Let’s pretend that you have just been paid a ridiculous sum of money to give an explanatory presentation about something that you’ve spent months developing. I understand that for some of the SASS this is not a hypothetical and I want to remind those members that you promised to buy me lunch. Now of course being the consummate professional that you are, you are going to come prepared to give yet another dazzling display of knowledge, wit, and charm. In other words, you are going to bring your “A” game. If I may be so bold, if you also knew that you were presenting to teachers (people who’ve devoted their professional careers to conveying new information in new and memorable ways) you might even give a little extra in order to bring in that little extra wow factor.

In fact, I would be willing to go out on a limb and suggest that even if you were out late last night at your local bar and were rather the worse for wear the next morning, you would still find it within yourself to chug some water, plaster a grin on your face, and give it your very best attempt.

You can understand my confusion yesterday afternoon when a lobbyist from the NCAE slouched into the auditorium, fumbled around with some PowerPoint slides and proceeded to plunge every last teacher present into a catatonic state so deep some were still sitting there drooling on themselves today.

For those of you fortunate enough to miss this amazing display of ineptitude, the speaker (I can’t tell you her name because in order to preserve my sanity I’ve burned all her handouts) was purportedly there to discuss the new teacher appraisal instrument being enacted next year. Normally such a presentation would have every teacher’s undivided attention because this is, after all, how we decide which of us can be smug and condescending.

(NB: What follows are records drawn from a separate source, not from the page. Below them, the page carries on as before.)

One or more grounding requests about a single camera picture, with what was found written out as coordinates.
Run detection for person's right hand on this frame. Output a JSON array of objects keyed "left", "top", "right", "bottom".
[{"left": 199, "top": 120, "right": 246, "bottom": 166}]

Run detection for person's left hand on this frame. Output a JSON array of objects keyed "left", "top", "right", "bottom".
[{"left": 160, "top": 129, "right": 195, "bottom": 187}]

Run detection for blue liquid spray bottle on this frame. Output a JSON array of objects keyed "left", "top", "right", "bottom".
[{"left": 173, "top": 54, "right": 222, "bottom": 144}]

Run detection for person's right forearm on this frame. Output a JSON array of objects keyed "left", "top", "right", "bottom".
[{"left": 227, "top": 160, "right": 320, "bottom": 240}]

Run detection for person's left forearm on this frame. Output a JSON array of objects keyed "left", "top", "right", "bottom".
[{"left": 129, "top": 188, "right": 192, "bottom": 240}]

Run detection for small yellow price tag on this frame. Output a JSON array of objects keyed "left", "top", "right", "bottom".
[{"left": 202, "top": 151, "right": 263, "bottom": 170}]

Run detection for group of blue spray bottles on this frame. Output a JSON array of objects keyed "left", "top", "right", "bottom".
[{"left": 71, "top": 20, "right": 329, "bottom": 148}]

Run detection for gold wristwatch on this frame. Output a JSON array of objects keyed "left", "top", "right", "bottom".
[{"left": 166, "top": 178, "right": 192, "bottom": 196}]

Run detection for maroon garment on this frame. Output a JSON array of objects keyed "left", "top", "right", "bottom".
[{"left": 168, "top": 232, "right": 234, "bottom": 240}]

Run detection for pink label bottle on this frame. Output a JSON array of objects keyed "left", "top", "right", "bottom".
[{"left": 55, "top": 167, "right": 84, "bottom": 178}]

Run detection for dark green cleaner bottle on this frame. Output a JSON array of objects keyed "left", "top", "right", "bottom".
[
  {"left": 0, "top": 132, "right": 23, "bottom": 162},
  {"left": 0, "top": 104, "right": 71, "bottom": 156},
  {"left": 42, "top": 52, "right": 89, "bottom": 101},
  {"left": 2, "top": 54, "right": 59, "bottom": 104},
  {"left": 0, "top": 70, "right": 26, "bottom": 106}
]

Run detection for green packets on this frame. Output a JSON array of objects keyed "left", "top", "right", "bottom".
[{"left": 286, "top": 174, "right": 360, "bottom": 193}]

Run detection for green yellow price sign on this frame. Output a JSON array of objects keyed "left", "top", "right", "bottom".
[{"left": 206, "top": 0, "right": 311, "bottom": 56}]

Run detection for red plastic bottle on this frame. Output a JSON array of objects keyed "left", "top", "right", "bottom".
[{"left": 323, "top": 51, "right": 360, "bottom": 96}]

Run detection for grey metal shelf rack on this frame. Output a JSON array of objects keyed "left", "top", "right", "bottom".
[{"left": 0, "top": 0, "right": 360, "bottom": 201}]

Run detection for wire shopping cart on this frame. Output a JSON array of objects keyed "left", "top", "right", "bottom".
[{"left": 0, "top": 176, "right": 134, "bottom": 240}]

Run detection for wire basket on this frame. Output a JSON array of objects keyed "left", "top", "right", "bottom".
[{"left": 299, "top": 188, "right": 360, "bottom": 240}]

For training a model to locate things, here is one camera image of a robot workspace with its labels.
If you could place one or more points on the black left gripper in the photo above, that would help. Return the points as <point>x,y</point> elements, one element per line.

This lobbyist managed not only to suck the very life out of the room, but she also managed to convince every last teacher in the room that her total inability to communicate effectively with other human beings was a major reason why public education can’t get any funding or support from the state government. Not even the surreptitious arrival of the Newly Minted Asst. Superintendent of Fearless Leaders was enough of a goad to force us to wake up and pretend to pay attention.

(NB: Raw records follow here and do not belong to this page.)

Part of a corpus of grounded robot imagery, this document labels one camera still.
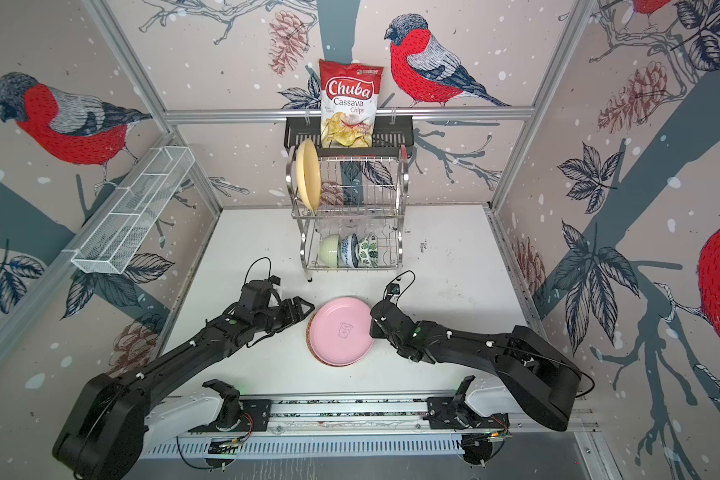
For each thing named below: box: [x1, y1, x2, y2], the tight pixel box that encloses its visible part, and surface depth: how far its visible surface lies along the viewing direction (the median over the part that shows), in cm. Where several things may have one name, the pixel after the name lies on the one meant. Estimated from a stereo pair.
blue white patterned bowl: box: [340, 233, 359, 268], surface depth 94 cm
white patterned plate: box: [306, 313, 347, 368], surface depth 83 cm
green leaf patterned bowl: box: [358, 233, 379, 268], surface depth 94 cm
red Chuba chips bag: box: [319, 59, 384, 148], surface depth 86 cm
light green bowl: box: [318, 234, 341, 268], surface depth 94 cm
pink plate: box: [309, 296, 374, 365], surface depth 87 cm
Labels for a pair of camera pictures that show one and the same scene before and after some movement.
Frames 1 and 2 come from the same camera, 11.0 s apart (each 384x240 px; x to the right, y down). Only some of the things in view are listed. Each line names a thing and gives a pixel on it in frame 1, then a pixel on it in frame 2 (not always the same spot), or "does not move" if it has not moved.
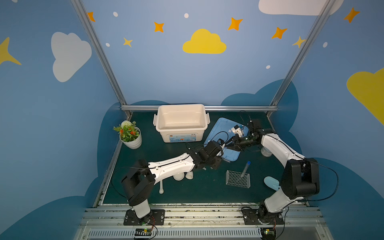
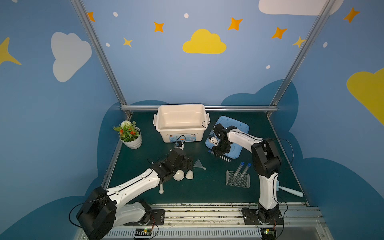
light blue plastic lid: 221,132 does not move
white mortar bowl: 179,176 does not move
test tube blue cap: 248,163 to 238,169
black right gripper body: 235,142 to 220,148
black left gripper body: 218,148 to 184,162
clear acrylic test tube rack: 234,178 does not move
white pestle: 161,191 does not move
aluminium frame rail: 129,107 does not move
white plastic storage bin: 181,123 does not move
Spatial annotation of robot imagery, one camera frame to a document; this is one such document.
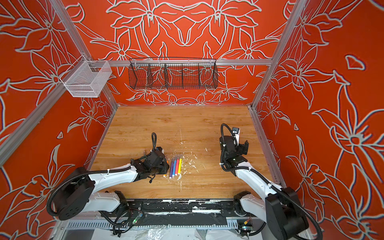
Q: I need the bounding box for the black wire mesh basket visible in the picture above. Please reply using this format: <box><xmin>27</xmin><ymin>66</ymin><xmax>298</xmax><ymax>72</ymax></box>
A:
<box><xmin>128</xmin><ymin>58</ymin><xmax>219</xmax><ymax>90</ymax></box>

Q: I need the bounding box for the purple marker pen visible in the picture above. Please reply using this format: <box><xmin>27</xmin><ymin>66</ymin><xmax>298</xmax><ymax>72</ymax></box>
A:
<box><xmin>169</xmin><ymin>160</ymin><xmax>175</xmax><ymax>179</ymax></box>

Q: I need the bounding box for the yellow marker pen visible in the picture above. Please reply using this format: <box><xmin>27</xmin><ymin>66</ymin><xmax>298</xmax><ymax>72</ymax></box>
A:
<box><xmin>178</xmin><ymin>157</ymin><xmax>183</xmax><ymax>175</ymax></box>

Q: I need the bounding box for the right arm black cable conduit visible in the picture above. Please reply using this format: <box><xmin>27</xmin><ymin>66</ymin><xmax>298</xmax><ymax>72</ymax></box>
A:
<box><xmin>219</xmin><ymin>122</ymin><xmax>324</xmax><ymax>240</ymax></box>

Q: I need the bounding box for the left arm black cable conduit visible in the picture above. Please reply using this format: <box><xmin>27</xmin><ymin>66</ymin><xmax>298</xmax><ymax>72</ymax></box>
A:
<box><xmin>46</xmin><ymin>131</ymin><xmax>158</xmax><ymax>217</ymax></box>

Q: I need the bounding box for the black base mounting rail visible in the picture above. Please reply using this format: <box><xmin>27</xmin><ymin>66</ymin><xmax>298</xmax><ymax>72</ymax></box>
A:
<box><xmin>123</xmin><ymin>199</ymin><xmax>255</xmax><ymax>217</ymax></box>

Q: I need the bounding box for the blue marker pen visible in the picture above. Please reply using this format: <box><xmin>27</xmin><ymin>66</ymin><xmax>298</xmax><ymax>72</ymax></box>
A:
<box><xmin>172</xmin><ymin>159</ymin><xmax>178</xmax><ymax>178</ymax></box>

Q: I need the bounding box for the pink marker pen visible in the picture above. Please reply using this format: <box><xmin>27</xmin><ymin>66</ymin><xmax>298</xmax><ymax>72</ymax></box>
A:
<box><xmin>174</xmin><ymin>158</ymin><xmax>180</xmax><ymax>176</ymax></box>

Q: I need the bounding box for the white wire mesh basket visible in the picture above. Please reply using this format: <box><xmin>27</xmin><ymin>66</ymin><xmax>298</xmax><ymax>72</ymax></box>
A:
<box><xmin>59</xmin><ymin>56</ymin><xmax>112</xmax><ymax>98</ymax></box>

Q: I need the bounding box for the right base cable connector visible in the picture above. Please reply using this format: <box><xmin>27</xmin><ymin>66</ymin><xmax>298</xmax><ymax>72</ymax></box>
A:
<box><xmin>237</xmin><ymin>214</ymin><xmax>266</xmax><ymax>238</ymax></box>

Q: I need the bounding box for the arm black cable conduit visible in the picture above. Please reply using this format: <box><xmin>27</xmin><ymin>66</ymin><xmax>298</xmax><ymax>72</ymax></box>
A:
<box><xmin>46</xmin><ymin>131</ymin><xmax>158</xmax><ymax>217</ymax></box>
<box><xmin>219</xmin><ymin>122</ymin><xmax>324</xmax><ymax>240</ymax></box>

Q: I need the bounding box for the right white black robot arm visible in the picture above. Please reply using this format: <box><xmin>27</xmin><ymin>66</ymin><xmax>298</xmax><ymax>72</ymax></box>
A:
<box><xmin>220</xmin><ymin>136</ymin><xmax>309</xmax><ymax>240</ymax></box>

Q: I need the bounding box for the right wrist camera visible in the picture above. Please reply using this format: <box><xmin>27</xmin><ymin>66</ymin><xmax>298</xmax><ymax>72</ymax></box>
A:
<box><xmin>232</xmin><ymin>127</ymin><xmax>240</xmax><ymax>146</ymax></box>

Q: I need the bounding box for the white slotted cable duct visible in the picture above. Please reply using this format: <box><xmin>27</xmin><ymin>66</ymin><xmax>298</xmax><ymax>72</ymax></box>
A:
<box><xmin>66</xmin><ymin>219</ymin><xmax>239</xmax><ymax>231</ymax></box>

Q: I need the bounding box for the left base cable bundle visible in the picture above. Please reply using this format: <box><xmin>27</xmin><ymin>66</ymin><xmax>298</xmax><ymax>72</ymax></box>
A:
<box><xmin>98</xmin><ymin>206</ymin><xmax>145</xmax><ymax>238</ymax></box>

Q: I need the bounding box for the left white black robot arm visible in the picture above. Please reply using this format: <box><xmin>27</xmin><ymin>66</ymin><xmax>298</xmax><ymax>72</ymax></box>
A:
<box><xmin>47</xmin><ymin>147</ymin><xmax>170</xmax><ymax>221</ymax></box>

In my always humble opinion, just as one doesn’t attempt to do stand up comedy to a bar full of comedians with a crib sheet of knock-knock jokes, one also does not attempt to educate a room full of teachers with a broken series of nonsensical PowerPoint slides, and the personality of a damp tea towel.

A more important question perhaps is, “Who was the sorry sack who saw this person speak and decided that she would be a perfect fit for this seminar?” What utterly benighted soul actually witnessed this lobbyist’s total lack of perspicacity and personality and thought to themselves, “I would LOVE to subject dozens of my colleagues to this aural version of waterboarding!” ?

I think that it is only fair that whomever it was who chose that lobbyist should be locked in a room with her while hundreds of World Cup fans blow their vuvuzela while the lobbyist attempts to explain how the horns work and might suffice as artifacts for their next performance appraisal.